*Information provided:*
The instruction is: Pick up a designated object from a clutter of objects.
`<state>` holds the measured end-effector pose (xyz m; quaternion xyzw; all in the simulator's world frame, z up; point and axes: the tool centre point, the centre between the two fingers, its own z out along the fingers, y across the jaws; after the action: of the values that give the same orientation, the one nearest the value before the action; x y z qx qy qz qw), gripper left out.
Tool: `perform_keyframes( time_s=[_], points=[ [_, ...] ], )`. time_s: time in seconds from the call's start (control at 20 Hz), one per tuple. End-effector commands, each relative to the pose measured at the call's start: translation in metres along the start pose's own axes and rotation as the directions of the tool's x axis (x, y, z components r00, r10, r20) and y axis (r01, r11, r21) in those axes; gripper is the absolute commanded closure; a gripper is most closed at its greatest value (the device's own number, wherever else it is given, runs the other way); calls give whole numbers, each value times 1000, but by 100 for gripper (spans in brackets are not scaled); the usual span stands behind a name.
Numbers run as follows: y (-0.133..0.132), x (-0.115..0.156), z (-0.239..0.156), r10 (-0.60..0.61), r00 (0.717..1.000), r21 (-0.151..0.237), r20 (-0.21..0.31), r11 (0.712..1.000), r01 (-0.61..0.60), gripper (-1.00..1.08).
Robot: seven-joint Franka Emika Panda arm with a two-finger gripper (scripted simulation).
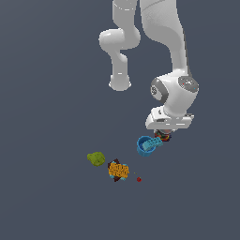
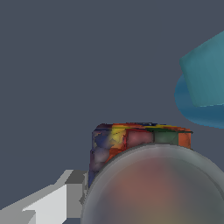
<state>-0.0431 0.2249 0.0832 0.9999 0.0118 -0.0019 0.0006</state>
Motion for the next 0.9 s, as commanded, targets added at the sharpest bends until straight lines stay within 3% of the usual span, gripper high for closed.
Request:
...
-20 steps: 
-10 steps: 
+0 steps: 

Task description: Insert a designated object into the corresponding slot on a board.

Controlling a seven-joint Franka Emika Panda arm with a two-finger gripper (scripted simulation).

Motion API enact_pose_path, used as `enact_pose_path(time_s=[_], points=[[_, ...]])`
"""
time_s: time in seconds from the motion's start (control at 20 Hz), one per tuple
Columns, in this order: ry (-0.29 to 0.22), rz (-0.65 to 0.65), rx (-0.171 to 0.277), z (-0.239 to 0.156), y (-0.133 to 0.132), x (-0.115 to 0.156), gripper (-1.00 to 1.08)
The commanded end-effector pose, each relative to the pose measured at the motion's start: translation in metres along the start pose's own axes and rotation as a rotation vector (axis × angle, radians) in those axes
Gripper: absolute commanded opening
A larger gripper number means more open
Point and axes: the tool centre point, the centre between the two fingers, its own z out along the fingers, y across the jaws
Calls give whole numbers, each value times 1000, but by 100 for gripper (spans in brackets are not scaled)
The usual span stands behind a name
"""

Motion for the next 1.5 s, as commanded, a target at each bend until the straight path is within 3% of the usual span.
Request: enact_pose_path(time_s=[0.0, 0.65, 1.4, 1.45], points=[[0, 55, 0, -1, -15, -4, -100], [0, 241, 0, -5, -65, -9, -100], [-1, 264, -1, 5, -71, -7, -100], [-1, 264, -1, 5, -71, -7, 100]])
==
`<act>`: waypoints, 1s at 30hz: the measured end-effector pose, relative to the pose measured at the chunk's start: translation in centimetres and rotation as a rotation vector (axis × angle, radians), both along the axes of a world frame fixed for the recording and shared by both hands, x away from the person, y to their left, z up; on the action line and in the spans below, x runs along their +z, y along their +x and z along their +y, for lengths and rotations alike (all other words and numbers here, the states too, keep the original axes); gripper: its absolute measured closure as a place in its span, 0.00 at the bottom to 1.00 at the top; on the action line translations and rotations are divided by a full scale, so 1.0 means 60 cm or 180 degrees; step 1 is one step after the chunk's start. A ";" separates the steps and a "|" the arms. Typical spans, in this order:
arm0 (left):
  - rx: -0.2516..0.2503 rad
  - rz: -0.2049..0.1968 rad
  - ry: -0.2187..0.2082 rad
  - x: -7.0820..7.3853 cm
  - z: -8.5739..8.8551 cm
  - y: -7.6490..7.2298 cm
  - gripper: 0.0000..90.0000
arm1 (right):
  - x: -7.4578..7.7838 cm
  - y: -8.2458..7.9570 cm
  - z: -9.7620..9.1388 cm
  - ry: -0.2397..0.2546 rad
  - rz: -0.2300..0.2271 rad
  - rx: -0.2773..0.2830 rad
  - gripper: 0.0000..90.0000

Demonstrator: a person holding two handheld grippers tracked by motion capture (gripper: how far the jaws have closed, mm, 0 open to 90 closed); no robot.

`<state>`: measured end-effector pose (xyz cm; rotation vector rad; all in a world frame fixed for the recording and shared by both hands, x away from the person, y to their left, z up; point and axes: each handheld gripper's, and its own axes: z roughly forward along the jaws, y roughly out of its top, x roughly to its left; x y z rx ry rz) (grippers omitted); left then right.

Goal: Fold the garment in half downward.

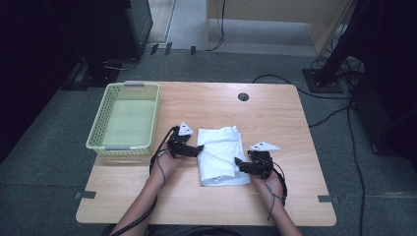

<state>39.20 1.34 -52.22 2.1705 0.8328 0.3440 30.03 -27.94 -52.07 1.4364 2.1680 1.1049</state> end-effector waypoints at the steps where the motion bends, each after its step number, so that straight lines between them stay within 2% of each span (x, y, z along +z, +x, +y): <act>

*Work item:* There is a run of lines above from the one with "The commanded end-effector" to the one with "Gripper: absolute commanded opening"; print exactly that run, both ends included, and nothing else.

*Result of this task:*
The commanded end-effector pose, each relative to the pose measured at the motion's start: translation in metres along the start pose's own axes and rotation as a rotation vector (axis × angle, radians) in those axes
Gripper: absolute commanded opening

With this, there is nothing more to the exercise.